• Required action: Every line holding the string "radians" should be copied out of the listing.

.....

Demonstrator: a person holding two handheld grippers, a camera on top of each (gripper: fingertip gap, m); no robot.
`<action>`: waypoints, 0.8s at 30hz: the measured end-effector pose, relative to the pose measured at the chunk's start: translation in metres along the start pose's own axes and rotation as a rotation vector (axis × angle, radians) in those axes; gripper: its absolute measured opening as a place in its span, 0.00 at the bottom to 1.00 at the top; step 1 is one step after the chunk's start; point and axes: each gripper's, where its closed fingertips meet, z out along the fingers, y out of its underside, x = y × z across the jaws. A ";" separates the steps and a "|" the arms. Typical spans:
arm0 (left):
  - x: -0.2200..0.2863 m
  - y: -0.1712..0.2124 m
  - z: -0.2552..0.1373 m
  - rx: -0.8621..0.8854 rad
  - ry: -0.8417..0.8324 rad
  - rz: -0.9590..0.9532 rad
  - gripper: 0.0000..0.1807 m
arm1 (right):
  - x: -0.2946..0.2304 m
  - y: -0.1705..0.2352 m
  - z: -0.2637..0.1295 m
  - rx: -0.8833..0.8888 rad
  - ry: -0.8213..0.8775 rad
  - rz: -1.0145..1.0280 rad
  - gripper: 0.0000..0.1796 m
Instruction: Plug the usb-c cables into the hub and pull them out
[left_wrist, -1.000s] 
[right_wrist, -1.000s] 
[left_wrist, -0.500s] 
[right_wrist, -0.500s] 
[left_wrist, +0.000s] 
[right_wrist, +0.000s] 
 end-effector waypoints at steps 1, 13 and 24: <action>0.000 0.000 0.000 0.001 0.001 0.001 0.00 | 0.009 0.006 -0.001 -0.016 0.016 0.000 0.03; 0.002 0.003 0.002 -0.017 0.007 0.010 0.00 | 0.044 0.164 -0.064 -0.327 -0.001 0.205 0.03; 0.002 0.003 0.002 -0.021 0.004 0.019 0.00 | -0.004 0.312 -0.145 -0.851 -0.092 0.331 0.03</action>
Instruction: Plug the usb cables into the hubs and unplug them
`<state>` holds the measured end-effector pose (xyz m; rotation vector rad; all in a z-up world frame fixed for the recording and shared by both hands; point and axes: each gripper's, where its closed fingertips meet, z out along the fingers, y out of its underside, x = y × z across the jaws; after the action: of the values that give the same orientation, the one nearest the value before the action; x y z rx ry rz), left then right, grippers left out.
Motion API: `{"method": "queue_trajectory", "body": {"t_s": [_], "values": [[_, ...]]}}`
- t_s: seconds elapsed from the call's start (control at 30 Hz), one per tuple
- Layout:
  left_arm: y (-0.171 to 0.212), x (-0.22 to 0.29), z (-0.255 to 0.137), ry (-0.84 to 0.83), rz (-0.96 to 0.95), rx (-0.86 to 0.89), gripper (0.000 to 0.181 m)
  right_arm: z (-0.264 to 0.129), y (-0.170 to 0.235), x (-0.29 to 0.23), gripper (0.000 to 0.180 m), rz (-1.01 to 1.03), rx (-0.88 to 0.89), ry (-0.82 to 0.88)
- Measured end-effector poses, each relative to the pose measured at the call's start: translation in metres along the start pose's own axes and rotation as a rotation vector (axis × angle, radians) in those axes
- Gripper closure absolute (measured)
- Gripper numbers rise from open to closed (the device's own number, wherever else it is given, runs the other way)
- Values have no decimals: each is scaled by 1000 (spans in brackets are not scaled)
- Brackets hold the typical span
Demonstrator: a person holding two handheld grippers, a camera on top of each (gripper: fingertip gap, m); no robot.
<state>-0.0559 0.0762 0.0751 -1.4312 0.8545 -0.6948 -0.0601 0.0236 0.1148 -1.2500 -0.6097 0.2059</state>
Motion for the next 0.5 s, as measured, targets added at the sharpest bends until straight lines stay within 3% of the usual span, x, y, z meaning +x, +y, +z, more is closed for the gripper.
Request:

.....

• Result for this task:
`<action>`: waypoints, 0.8s at 30hz: the measured end-effector pose, relative to the pose measured at the chunk's start: translation in metres along the start pose's own axes and rotation as a rotation vector (axis × angle, radians) in those axes; gripper: its absolute measured opening as a place in its span, 0.00 at the bottom to 1.00 at the top; step 1 is one step after the chunk's start; point and axes: each gripper's, where its closed fingertips meet, z out along the fingers, y out of its underside, x = y × z across the jaws. A ";" separates the steps and a "|" the arms. Typical spans:
- Measured end-effector poses, each relative to the pose measured at the call's start: translation in metres along the start pose's own axes and rotation as a rotation vector (axis × angle, radians) in those axes

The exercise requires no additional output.